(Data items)
- - -

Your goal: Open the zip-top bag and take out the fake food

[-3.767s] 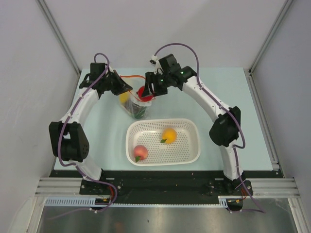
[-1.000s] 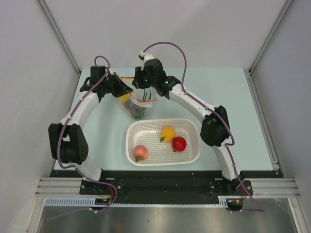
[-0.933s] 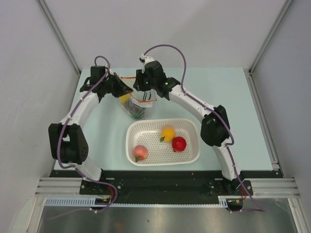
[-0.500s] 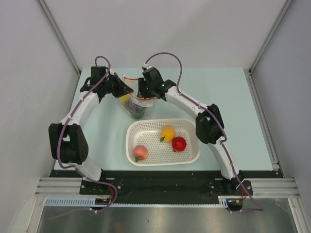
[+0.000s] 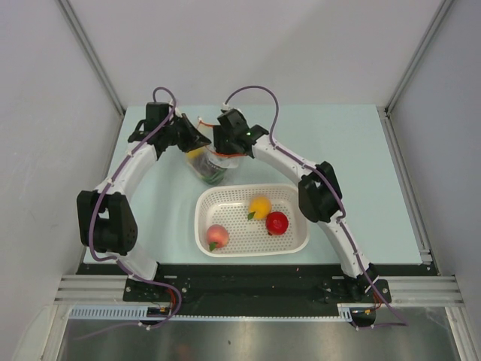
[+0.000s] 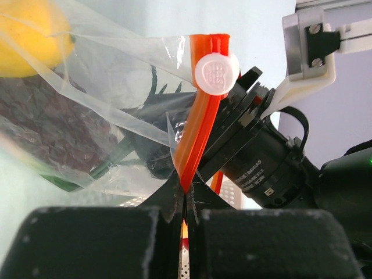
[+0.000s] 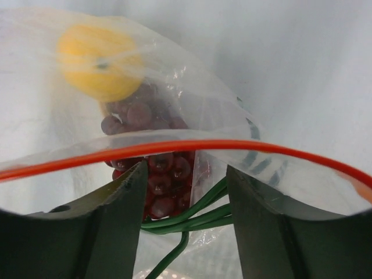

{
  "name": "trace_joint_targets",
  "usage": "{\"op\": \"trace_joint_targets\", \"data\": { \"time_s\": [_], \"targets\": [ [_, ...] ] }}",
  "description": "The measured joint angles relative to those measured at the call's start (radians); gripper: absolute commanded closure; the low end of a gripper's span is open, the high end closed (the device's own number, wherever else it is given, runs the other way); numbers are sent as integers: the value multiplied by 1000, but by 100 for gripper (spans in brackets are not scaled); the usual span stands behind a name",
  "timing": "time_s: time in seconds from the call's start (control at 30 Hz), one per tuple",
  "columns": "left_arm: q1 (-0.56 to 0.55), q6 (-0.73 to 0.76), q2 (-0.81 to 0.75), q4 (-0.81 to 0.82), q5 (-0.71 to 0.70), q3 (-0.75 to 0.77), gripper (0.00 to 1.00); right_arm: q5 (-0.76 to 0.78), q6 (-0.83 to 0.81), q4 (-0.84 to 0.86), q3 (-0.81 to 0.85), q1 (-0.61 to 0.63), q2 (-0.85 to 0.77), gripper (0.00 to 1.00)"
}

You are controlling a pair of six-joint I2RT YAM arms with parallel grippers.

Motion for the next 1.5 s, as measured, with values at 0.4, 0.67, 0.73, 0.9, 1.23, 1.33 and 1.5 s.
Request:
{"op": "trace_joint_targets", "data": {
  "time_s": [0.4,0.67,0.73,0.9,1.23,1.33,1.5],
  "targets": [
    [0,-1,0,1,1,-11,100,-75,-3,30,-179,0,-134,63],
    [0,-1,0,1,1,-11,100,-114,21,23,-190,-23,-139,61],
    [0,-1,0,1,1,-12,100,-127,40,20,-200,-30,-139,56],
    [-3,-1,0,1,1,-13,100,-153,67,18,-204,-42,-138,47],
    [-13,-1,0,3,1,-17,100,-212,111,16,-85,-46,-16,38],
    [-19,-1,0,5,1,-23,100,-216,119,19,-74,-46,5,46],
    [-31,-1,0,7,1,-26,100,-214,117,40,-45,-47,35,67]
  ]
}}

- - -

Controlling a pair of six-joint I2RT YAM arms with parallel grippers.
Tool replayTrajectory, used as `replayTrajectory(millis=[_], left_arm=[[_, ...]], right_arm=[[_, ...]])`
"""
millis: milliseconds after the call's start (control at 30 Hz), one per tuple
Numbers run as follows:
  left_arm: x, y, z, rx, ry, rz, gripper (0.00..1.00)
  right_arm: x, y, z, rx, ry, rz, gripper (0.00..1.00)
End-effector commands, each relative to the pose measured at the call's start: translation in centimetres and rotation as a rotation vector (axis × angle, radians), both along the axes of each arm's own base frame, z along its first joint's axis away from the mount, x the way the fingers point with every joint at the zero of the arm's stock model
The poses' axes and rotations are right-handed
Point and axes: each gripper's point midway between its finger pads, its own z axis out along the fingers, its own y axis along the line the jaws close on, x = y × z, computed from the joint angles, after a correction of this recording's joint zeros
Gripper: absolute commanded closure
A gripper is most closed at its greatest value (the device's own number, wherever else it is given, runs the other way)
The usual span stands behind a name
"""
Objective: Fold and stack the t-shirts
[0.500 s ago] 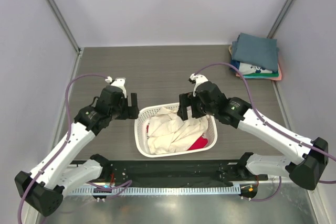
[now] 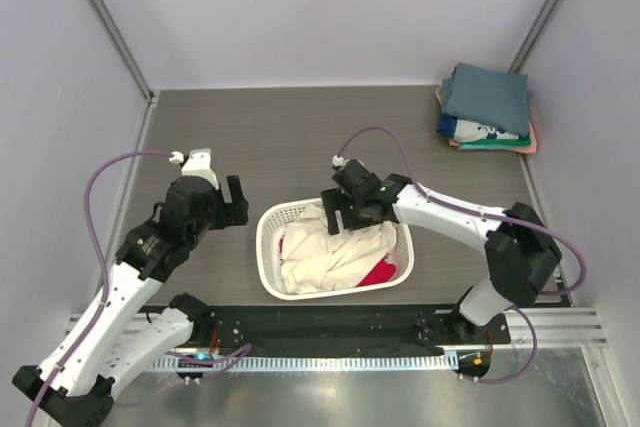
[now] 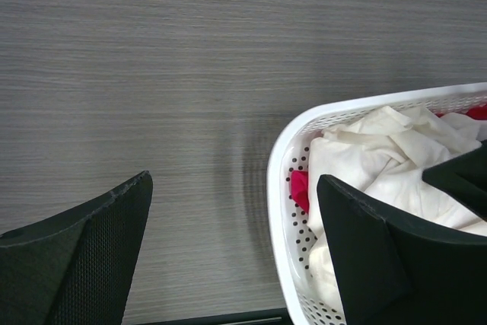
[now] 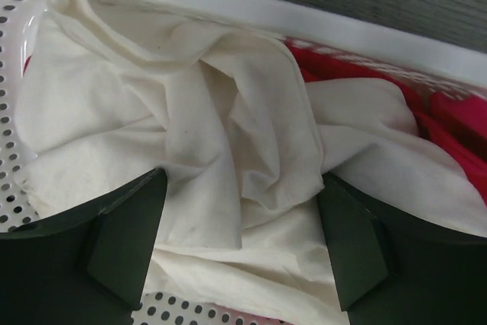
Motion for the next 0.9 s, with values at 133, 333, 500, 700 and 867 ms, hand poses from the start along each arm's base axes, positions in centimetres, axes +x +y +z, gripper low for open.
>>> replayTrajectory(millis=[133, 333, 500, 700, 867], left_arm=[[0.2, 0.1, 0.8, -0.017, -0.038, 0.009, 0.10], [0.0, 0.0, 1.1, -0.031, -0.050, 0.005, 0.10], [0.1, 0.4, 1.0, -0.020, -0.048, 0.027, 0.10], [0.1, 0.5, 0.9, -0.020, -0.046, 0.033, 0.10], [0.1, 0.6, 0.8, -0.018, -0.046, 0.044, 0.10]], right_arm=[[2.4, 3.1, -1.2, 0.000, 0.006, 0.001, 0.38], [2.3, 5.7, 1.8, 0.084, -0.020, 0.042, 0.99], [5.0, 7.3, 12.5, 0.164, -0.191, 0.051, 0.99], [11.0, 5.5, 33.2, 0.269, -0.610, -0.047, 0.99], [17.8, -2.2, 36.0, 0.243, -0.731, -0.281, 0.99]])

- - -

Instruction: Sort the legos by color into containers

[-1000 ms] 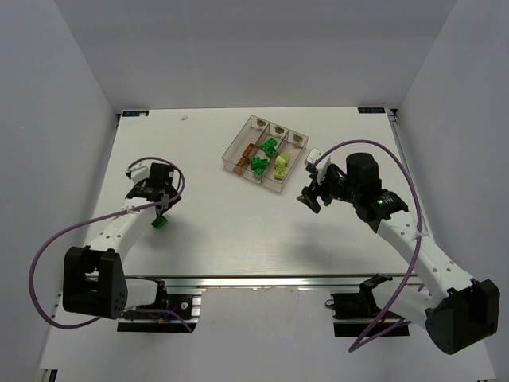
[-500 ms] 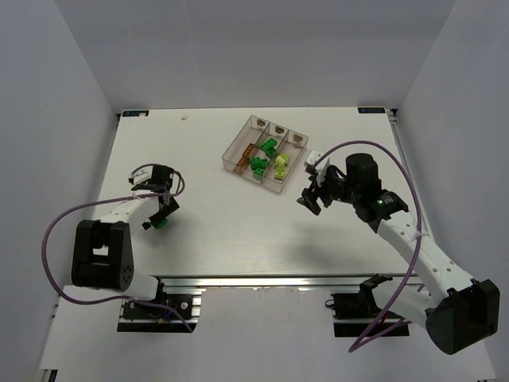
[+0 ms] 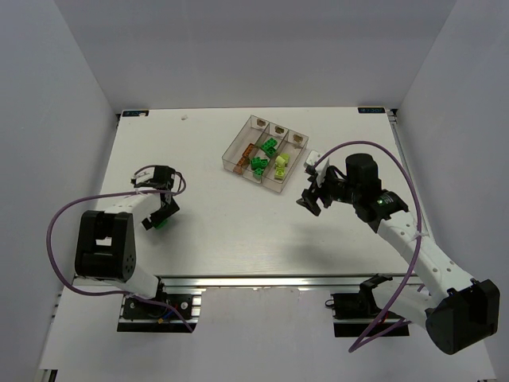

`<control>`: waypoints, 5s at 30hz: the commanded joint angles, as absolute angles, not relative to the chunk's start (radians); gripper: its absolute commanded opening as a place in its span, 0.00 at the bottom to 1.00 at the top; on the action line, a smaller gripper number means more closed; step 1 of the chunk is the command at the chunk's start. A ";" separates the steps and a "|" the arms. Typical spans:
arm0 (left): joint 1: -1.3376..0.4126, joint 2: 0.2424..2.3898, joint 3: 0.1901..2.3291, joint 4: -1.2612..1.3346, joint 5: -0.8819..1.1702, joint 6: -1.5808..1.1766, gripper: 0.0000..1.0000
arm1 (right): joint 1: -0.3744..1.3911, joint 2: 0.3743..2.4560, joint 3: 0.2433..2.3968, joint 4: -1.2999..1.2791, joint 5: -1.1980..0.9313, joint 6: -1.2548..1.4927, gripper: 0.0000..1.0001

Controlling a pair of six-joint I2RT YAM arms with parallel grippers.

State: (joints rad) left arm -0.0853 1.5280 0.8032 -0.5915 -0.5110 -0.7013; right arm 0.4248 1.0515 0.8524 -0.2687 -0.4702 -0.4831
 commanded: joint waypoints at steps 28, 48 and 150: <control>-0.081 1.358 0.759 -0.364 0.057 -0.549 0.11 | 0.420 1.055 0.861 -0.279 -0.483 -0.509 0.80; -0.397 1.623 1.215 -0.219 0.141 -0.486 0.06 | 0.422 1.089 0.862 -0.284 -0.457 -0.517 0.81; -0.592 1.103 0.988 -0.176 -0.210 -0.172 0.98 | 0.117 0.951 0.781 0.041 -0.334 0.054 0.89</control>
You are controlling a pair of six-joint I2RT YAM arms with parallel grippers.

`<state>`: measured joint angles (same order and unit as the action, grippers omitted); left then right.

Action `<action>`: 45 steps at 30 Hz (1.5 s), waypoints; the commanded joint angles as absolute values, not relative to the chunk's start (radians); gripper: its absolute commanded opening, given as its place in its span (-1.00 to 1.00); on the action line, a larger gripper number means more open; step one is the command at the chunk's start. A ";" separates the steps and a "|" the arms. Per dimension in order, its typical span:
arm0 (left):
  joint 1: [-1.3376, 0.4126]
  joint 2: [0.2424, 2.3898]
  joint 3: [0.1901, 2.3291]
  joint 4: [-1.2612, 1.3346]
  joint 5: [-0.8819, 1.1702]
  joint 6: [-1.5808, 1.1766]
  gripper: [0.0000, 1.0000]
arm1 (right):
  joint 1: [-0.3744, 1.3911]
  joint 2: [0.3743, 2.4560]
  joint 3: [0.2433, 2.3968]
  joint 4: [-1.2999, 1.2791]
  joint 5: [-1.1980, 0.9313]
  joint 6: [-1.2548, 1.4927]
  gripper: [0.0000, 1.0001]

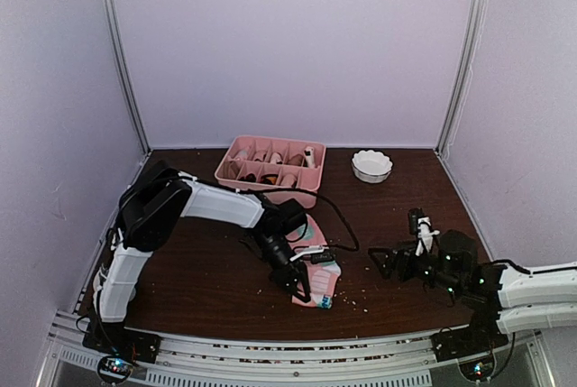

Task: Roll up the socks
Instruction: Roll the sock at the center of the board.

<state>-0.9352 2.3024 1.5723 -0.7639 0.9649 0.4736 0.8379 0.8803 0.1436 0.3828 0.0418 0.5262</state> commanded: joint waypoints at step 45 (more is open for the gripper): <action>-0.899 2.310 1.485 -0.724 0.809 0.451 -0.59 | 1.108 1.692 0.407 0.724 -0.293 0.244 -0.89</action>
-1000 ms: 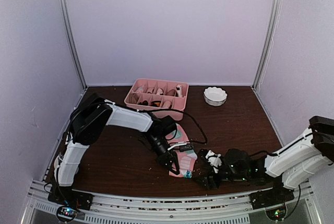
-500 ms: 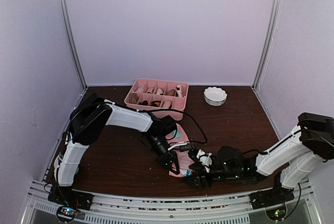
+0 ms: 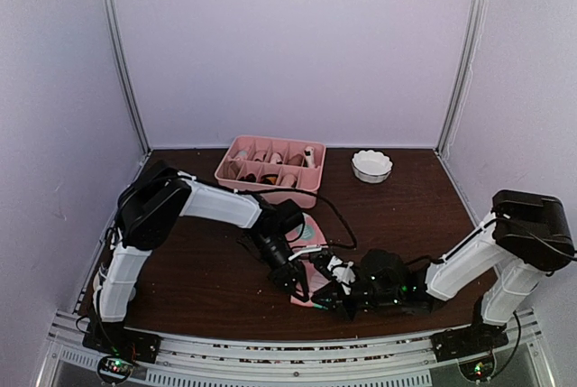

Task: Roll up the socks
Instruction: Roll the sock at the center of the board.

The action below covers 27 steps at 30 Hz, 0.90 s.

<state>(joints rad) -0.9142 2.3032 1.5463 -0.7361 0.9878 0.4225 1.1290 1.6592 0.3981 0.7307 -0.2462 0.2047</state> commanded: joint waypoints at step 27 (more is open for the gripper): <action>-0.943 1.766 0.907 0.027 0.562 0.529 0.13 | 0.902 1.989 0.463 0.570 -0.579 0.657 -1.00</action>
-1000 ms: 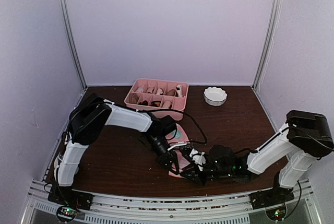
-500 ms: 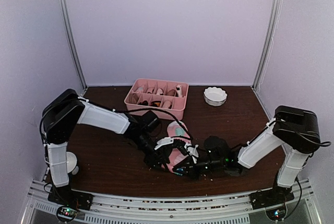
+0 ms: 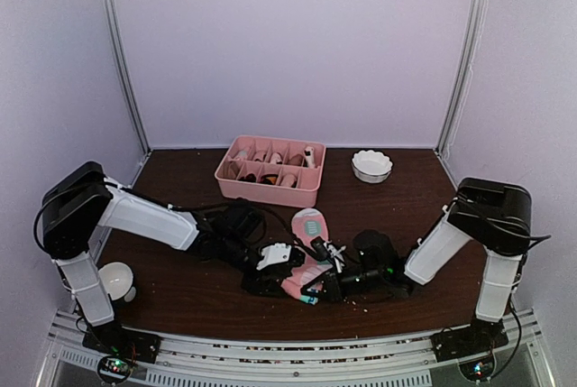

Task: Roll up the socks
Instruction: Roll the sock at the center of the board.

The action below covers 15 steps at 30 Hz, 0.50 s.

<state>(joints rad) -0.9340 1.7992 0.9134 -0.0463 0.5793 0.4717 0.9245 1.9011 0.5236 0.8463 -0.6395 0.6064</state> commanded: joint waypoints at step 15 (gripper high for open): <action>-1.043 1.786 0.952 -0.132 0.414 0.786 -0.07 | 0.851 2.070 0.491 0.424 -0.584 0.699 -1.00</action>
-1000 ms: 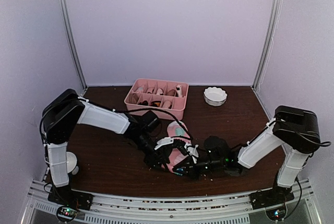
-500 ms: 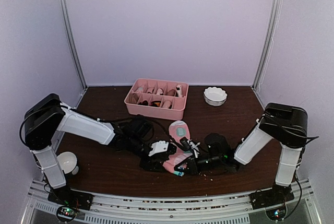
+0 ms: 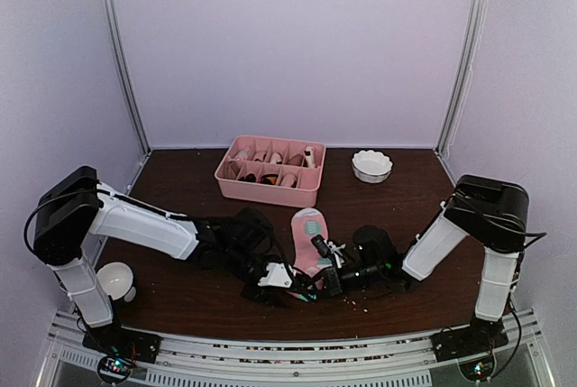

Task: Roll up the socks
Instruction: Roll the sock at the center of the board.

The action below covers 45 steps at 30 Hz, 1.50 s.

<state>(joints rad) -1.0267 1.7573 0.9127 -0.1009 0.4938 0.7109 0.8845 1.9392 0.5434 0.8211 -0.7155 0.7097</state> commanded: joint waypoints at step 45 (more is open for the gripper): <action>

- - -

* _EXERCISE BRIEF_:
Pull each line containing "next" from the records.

* _REPLY_:
Motion for the next 1.5 s, as measured, with values at 0.4, 0.67, 0.73, 0.9, 1.23, 1.33 and 1.5 s.
Motion for the next 0.9 s, with values at 133, 333, 500, 700 and 867 ms, hand poses from the start along each arm's base axes, positions in centimetres, axes +x +y +z, gripper low for open.

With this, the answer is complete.